Wherever a line of the data contains "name", copy that line.

[Data items]
== Segment start ==
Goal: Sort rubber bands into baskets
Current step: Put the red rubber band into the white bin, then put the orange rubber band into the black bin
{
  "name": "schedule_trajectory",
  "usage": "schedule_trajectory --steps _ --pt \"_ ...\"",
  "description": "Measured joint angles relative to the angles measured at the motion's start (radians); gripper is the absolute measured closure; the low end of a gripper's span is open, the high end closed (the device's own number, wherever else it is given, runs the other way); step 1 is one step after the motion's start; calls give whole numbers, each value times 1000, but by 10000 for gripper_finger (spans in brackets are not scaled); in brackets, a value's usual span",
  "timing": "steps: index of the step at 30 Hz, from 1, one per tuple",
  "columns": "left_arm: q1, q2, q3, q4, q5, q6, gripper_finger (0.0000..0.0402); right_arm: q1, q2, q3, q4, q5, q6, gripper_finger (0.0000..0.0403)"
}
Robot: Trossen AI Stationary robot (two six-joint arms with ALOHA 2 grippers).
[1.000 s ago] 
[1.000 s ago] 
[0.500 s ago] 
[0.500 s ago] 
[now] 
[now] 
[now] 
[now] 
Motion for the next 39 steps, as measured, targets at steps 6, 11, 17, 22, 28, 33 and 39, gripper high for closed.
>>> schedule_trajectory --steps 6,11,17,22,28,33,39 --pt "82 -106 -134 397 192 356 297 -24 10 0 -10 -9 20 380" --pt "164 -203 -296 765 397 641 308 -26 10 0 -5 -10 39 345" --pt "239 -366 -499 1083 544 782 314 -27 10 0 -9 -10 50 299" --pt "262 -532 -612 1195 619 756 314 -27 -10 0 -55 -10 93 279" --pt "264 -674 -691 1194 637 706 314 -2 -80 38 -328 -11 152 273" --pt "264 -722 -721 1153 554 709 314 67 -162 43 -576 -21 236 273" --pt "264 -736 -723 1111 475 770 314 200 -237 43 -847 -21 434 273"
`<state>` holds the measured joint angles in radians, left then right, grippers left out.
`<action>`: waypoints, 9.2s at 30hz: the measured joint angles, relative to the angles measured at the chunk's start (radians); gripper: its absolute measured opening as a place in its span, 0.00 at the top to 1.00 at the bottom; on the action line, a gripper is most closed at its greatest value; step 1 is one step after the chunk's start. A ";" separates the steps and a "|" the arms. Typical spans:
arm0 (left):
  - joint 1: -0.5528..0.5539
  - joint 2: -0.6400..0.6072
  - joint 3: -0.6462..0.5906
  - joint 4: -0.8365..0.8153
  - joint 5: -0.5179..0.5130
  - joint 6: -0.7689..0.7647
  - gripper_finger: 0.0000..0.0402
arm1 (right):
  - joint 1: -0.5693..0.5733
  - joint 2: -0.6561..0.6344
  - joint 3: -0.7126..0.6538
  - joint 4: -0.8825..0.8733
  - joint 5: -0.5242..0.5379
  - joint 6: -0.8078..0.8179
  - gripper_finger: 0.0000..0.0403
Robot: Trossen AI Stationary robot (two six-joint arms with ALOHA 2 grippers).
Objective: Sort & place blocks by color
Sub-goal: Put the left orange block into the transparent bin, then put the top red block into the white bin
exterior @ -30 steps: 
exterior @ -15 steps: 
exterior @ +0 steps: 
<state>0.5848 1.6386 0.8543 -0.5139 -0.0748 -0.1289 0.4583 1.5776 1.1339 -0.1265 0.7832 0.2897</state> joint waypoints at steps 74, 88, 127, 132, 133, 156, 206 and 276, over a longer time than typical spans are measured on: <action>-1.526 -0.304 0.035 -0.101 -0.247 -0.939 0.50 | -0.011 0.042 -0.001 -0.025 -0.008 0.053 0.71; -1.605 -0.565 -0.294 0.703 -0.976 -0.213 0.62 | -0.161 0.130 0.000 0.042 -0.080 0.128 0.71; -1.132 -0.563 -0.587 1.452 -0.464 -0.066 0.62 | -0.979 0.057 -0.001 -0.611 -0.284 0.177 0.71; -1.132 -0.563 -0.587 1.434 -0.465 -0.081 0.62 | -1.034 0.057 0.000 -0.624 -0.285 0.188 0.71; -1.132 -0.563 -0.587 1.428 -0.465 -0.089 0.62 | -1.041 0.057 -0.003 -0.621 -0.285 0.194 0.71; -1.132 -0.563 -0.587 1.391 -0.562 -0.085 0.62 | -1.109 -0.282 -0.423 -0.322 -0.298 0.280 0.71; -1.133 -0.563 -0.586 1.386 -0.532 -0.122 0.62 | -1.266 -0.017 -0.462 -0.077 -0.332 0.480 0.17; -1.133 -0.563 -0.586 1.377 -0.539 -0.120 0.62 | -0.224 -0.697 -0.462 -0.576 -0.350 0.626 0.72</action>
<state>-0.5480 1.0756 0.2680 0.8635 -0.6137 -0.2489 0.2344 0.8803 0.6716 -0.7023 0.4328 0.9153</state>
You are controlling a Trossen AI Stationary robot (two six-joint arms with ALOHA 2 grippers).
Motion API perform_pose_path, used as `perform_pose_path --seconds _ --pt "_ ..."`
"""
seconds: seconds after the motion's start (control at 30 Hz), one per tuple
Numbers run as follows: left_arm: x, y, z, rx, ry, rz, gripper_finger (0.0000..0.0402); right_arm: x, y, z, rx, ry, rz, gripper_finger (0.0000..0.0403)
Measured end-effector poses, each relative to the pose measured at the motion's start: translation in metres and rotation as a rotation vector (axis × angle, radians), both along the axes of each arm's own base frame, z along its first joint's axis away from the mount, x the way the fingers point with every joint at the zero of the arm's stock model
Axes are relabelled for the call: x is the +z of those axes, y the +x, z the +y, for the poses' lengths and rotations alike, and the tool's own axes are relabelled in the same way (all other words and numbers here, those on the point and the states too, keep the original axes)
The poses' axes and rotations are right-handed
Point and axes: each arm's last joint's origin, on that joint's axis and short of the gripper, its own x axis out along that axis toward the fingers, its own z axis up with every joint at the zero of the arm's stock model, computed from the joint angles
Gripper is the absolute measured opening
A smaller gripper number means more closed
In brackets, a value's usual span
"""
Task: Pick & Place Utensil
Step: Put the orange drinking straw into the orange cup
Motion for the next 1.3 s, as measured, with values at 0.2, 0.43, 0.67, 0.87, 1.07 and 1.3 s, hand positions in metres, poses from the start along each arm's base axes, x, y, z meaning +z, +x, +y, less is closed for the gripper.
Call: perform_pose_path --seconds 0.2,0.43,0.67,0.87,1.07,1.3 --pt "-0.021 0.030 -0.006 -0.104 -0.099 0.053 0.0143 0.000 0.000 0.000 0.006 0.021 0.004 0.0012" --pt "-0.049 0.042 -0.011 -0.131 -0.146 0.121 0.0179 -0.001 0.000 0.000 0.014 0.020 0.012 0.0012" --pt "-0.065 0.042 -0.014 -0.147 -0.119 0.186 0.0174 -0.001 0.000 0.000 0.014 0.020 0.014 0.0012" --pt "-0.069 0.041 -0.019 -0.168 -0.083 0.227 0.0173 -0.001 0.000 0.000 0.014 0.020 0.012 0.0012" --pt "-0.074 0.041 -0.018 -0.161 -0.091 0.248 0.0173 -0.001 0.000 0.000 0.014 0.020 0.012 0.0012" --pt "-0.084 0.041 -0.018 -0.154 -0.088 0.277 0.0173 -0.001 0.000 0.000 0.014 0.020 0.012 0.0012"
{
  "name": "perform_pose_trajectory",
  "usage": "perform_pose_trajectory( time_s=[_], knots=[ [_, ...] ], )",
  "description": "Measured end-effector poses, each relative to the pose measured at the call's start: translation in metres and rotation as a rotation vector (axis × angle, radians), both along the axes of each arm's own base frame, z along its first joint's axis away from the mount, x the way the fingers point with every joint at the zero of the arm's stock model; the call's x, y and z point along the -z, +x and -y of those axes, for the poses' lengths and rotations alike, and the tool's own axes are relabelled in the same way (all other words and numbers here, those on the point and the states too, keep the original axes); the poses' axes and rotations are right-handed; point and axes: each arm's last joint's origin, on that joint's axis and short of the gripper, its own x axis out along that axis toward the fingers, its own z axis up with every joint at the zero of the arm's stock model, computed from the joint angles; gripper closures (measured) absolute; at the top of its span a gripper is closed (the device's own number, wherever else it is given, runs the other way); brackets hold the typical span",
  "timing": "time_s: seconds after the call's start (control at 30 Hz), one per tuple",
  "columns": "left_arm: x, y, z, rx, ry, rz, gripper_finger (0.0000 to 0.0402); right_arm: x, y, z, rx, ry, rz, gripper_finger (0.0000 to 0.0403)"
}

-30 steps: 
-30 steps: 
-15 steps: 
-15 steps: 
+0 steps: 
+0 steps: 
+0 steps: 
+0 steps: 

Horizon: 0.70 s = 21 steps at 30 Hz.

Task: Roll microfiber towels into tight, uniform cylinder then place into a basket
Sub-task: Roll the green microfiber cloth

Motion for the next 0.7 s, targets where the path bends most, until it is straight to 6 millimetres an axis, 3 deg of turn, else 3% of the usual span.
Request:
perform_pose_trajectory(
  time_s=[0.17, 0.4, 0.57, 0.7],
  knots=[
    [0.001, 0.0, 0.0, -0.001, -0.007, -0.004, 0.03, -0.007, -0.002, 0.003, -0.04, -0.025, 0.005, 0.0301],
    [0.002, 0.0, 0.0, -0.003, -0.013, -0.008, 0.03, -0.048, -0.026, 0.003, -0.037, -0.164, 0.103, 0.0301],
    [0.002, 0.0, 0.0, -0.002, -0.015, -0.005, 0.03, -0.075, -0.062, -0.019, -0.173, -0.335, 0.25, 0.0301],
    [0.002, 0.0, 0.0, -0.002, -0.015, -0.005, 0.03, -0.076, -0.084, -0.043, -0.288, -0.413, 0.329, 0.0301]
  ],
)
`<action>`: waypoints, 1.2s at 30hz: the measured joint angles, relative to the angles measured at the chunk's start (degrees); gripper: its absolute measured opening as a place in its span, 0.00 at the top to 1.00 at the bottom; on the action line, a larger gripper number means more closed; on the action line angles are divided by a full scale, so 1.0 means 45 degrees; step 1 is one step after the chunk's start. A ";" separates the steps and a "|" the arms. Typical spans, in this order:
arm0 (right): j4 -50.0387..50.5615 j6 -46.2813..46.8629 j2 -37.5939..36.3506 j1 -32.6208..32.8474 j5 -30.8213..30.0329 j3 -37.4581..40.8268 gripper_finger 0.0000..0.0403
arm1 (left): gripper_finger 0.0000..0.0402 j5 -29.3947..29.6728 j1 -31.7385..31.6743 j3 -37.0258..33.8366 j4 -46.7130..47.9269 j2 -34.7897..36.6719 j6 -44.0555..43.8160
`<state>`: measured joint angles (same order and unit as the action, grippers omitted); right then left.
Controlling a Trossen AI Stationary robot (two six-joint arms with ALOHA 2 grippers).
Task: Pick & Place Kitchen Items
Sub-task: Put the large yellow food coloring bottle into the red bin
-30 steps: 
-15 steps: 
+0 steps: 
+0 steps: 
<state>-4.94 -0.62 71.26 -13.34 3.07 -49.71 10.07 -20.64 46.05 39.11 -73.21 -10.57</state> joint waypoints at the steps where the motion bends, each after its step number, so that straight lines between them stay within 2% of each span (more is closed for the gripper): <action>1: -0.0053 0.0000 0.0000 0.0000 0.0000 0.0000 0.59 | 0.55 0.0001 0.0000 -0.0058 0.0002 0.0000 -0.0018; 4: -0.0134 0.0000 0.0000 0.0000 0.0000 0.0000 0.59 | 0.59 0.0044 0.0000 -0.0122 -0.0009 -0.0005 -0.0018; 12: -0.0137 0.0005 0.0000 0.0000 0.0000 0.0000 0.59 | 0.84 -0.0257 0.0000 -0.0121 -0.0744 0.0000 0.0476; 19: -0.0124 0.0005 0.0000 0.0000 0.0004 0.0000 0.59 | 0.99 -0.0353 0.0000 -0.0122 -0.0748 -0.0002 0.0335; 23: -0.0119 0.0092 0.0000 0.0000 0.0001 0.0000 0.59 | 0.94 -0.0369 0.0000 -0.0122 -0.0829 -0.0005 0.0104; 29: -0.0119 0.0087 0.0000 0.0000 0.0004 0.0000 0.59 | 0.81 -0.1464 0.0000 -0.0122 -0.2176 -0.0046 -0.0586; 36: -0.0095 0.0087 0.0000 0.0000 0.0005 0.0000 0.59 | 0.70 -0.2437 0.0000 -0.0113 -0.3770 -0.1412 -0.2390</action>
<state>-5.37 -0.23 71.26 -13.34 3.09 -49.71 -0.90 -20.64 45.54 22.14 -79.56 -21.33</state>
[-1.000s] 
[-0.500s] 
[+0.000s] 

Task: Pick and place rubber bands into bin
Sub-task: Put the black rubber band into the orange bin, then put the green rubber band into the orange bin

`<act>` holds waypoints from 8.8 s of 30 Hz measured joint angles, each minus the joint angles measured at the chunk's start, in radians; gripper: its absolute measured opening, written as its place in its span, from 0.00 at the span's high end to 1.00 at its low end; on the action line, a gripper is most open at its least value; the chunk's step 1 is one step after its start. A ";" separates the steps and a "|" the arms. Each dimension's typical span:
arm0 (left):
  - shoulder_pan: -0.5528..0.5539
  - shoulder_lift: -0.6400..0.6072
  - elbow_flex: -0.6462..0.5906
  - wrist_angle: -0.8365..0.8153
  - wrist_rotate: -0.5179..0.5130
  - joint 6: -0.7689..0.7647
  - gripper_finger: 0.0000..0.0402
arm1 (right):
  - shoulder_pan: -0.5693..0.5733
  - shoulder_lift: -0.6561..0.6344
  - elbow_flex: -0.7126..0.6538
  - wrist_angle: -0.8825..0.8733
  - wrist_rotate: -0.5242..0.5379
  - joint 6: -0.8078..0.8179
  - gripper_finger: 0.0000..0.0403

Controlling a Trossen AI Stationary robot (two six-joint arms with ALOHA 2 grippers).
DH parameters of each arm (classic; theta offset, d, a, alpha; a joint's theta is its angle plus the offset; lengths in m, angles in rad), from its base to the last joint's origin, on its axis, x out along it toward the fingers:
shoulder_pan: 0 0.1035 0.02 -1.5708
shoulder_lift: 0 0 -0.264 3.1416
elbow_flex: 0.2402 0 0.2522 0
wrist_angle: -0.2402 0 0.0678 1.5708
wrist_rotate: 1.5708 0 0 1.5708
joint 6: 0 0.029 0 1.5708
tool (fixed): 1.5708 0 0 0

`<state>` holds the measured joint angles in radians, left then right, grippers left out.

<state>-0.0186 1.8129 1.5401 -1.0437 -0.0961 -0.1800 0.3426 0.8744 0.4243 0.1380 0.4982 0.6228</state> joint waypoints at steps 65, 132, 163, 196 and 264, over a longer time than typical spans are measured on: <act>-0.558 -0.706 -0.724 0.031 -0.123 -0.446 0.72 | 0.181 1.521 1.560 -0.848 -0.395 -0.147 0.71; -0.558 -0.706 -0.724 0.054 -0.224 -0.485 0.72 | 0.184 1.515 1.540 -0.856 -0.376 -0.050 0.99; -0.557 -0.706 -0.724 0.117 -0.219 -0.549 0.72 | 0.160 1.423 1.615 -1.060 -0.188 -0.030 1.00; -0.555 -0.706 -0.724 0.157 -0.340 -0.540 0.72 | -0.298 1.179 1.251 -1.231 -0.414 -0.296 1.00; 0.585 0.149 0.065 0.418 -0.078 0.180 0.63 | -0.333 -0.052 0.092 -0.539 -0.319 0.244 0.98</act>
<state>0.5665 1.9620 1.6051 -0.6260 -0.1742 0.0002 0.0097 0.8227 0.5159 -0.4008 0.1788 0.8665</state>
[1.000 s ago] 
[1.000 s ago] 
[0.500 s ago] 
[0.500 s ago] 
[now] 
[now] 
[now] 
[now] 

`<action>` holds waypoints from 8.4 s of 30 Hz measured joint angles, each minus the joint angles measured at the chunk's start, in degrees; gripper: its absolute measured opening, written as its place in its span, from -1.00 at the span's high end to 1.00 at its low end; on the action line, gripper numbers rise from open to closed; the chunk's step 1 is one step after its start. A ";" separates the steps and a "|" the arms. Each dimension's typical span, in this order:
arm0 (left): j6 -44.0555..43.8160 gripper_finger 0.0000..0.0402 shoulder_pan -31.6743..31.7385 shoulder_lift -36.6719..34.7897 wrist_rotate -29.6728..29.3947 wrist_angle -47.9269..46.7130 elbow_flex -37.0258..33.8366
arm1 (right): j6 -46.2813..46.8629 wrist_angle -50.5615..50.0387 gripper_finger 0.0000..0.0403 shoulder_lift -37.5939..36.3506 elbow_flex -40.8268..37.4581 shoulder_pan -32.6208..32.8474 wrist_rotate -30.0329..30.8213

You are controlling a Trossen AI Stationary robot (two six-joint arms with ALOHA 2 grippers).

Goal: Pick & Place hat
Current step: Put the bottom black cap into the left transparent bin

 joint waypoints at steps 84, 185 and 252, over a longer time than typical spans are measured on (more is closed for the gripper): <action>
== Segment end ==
## EXERCISE OUTPUT
  "name": "schedule_trajectory",
  "name": "perform_pose_trajectory",

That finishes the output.